One victory would be the AYPAL youth who started the program back in 1998-2000 who successfully planned the AYPAL 8th reunion event in 2007. Those youth--now college students or working--kept true to a desire to help their communities. It was phenomenal to come to a planning meeting for the reunion and see 12 youth that had become young men and young women planning a huge event for AYPAL youth. They hadn’t changed much--they still had that burning desire/dream of justice.
I think it was the young people who would visit me and the staff, who kept in touch over the years, that strengthened my vision. It was truly a relationship and community development magic that I haven’t seen any place else.
When we were gentrified out of the cultural center my father encouraged me to go back to school, but I would stay another 5 years keeping the arts and the Pacific Island site going. I am glad I did because some of the arts programs have expanded and the Pacific Islander site is thriving.
What is your vision?
I have a vision all about the young people demanding their human rights: education, health care, and employment. I do believe the political leaders in Oakland have failed the young people. It should be a crime to fail the children. They give you everything and they are the future. The leadership in Oakland is a crying shame.
My vision has to do with young people learning the core values of brotherhood and sisterhood. That they make unity a groovy trend and reject American values such as having money and things. I came of age during the 60s and the 70s and there was a tangible, concrete sense that people cared about me and my family. That the educational institution made it possible for poor folks to get a higher education. My vision is for the young people to enjoy what I had as a teenager – education, trees, the fist of justice working for them.

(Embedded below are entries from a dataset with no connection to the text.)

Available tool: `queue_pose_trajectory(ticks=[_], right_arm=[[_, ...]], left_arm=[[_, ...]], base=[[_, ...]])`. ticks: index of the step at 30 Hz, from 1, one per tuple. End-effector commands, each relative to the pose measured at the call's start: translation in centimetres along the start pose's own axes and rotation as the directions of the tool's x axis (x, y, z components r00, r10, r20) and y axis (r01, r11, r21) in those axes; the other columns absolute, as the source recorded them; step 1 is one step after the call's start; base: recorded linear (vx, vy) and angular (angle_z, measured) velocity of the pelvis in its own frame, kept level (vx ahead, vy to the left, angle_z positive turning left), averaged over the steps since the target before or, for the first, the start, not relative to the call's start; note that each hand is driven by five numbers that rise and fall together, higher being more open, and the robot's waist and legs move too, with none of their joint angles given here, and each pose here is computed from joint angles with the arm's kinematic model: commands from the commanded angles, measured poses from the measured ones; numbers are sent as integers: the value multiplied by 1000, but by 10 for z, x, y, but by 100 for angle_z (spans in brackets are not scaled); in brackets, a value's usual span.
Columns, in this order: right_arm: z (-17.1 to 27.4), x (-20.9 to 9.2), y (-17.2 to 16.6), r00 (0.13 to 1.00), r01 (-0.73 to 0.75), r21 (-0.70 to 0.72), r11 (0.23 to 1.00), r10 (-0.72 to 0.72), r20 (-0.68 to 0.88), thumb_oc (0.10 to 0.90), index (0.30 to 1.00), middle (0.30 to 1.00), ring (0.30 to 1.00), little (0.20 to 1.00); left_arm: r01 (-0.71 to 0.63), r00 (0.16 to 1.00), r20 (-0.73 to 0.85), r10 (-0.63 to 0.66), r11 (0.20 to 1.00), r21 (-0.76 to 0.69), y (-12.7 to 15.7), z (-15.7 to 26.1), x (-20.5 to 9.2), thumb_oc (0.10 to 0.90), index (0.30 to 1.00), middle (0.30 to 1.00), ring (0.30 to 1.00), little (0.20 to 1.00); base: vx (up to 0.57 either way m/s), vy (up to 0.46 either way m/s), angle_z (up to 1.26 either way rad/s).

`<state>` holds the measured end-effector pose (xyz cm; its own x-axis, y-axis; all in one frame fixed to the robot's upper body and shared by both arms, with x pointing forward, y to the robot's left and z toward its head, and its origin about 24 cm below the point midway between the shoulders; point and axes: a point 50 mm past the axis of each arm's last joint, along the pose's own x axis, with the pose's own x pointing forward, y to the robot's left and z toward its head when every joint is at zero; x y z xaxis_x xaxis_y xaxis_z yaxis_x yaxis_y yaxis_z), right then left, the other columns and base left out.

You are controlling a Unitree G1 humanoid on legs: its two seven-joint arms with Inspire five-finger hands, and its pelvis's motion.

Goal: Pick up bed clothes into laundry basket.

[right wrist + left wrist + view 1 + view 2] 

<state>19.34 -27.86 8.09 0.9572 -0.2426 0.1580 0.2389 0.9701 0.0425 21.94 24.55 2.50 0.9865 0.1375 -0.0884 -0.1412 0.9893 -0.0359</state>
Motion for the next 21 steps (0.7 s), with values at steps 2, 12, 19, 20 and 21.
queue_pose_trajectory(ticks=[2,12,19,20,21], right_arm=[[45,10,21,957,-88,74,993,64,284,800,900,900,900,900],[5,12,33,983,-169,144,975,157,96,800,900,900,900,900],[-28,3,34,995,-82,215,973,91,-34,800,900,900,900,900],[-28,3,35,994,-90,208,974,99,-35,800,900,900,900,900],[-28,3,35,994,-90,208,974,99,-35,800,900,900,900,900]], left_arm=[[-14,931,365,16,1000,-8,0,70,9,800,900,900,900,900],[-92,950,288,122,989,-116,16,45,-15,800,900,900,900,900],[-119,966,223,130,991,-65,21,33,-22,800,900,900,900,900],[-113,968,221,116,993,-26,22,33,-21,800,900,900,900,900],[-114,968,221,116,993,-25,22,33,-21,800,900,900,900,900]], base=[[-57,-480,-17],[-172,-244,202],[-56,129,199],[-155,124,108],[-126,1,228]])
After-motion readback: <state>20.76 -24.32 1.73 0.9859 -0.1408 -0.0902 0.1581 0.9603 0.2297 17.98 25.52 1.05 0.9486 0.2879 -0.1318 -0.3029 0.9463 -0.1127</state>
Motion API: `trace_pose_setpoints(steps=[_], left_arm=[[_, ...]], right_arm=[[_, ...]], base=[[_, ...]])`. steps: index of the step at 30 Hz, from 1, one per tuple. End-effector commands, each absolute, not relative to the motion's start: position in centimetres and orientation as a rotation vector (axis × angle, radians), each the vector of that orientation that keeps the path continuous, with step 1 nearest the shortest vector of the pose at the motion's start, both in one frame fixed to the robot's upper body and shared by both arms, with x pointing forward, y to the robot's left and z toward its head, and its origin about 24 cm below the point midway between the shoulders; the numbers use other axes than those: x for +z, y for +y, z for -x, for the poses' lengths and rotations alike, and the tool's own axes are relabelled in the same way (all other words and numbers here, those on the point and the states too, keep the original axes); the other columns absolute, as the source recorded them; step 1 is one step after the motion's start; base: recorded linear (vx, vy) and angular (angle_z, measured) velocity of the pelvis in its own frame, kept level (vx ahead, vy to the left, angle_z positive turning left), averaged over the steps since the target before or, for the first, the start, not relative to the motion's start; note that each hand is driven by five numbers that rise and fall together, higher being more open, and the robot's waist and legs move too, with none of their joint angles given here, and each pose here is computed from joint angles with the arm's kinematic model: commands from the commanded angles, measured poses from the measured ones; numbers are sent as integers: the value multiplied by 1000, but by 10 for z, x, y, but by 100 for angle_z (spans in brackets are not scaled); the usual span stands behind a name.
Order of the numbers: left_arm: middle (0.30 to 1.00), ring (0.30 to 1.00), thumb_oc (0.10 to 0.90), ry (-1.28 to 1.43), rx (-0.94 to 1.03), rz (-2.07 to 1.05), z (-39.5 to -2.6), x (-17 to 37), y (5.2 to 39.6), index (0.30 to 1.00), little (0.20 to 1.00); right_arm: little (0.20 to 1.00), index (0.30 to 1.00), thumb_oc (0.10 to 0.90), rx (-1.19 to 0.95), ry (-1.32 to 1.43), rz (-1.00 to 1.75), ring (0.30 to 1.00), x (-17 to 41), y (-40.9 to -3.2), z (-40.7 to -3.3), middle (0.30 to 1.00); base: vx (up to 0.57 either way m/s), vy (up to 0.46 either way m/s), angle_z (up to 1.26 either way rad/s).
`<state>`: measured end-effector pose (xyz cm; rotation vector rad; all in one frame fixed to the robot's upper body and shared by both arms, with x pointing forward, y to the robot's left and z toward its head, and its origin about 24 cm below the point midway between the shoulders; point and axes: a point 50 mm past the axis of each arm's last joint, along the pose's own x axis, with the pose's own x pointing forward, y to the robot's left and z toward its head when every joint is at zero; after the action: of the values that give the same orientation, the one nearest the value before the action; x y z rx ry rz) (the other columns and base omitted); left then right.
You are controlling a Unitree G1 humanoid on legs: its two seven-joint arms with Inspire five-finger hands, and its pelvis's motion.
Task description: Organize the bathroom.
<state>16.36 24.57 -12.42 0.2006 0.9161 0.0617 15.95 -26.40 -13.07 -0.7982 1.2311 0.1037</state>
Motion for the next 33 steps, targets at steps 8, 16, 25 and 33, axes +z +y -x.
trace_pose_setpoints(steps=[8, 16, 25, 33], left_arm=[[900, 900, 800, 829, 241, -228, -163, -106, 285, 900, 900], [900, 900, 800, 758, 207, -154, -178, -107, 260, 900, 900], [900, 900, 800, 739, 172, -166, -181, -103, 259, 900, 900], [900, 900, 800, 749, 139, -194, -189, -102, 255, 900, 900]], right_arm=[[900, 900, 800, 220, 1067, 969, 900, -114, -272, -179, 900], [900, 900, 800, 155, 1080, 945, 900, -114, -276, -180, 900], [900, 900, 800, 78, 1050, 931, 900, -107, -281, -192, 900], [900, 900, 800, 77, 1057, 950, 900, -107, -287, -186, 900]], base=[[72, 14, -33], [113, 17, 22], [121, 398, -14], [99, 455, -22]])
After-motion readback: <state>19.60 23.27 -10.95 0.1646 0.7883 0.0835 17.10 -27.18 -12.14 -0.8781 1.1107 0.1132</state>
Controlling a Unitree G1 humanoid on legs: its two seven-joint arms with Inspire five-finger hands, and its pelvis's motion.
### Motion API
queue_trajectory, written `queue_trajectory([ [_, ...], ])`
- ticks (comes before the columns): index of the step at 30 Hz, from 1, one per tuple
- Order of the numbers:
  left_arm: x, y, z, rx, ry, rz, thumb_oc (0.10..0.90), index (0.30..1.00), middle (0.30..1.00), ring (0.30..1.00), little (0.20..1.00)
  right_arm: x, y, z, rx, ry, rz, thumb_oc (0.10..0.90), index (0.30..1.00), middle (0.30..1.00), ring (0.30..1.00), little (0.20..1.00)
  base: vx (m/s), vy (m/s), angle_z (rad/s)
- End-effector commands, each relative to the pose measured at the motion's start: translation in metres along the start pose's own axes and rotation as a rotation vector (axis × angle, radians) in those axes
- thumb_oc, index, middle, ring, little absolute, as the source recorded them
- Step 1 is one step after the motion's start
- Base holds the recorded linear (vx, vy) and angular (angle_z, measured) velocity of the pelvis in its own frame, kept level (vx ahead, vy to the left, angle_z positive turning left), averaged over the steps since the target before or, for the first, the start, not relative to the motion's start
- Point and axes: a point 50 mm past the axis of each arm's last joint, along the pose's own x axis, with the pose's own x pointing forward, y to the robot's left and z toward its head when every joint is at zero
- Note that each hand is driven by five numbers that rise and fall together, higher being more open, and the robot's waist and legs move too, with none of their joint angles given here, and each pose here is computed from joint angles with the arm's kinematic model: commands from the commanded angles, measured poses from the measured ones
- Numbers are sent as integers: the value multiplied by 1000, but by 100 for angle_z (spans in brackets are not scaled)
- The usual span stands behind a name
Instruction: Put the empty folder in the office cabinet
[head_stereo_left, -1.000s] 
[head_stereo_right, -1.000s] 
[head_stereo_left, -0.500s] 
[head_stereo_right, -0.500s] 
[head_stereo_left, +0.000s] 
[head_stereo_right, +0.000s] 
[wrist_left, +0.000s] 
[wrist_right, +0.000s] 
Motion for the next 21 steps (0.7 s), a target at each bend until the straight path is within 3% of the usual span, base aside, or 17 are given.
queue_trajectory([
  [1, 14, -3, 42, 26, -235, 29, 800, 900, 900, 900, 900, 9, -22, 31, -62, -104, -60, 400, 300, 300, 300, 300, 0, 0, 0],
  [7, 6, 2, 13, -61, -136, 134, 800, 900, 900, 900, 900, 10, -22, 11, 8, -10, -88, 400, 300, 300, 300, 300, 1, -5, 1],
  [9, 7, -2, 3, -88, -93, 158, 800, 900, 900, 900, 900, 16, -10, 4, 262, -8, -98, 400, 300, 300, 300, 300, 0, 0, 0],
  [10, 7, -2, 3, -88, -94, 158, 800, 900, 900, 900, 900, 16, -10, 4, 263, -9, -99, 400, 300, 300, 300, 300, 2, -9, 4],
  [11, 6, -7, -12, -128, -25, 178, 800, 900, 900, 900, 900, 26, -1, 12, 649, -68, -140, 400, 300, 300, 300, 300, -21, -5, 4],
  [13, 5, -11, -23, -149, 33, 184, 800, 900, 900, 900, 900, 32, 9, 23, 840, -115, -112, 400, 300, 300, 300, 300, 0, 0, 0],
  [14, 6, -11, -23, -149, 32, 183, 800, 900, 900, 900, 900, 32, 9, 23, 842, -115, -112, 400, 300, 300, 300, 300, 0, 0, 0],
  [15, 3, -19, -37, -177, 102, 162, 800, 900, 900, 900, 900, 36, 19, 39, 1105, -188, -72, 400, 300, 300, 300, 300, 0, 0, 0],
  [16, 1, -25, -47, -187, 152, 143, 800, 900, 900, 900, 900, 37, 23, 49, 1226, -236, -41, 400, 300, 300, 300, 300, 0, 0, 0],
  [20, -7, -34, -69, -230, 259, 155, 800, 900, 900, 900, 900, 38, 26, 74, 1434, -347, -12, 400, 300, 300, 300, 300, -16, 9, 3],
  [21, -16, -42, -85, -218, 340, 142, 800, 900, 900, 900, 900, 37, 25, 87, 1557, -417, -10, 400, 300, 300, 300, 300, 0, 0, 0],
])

But they have to do it now themselves. I see the young people rejecting the American values system as it is today. I hope the youth could also reject their I-pods and I-phones and texting all the time, for they need to reconnect with each other in a real grass-roots way. They need to learn how to be in relationship and communicate with voice and art. I think the technology advances in the past 10 years keep us isolated.
Who are the DreamSpeakers you have been inspired by in your lifetime?
The reason I am still standing and fighting for the community through the arts is because of my father, Iopu Taesali. My father encouraged me to dream and to make the dream happen. I guess my father was a dreamer as well. He was also a man of faith. He echoed many times when the doubt would sneak into my thoughts: “Daughter, you’re on your way.”
He would speak to me in metaphors when I would question my future as a writer or as the Artistic Director for AYPAL. “The pen cannot stand up alone.” “I was at Safeway today and I picked-up one bunch of bananas – they were heavy and I looked at the bananas but there were two bunches…solid gold.” Then he’d laugh and laugh. He’d share passages from the Bible too when I’d call him with some petty issue I was having (biblical passages I’d not really heard interpreted quite the way my father does). I really am a good listener – I think that is why AYPAL and PIKA were able to really flourish and expand.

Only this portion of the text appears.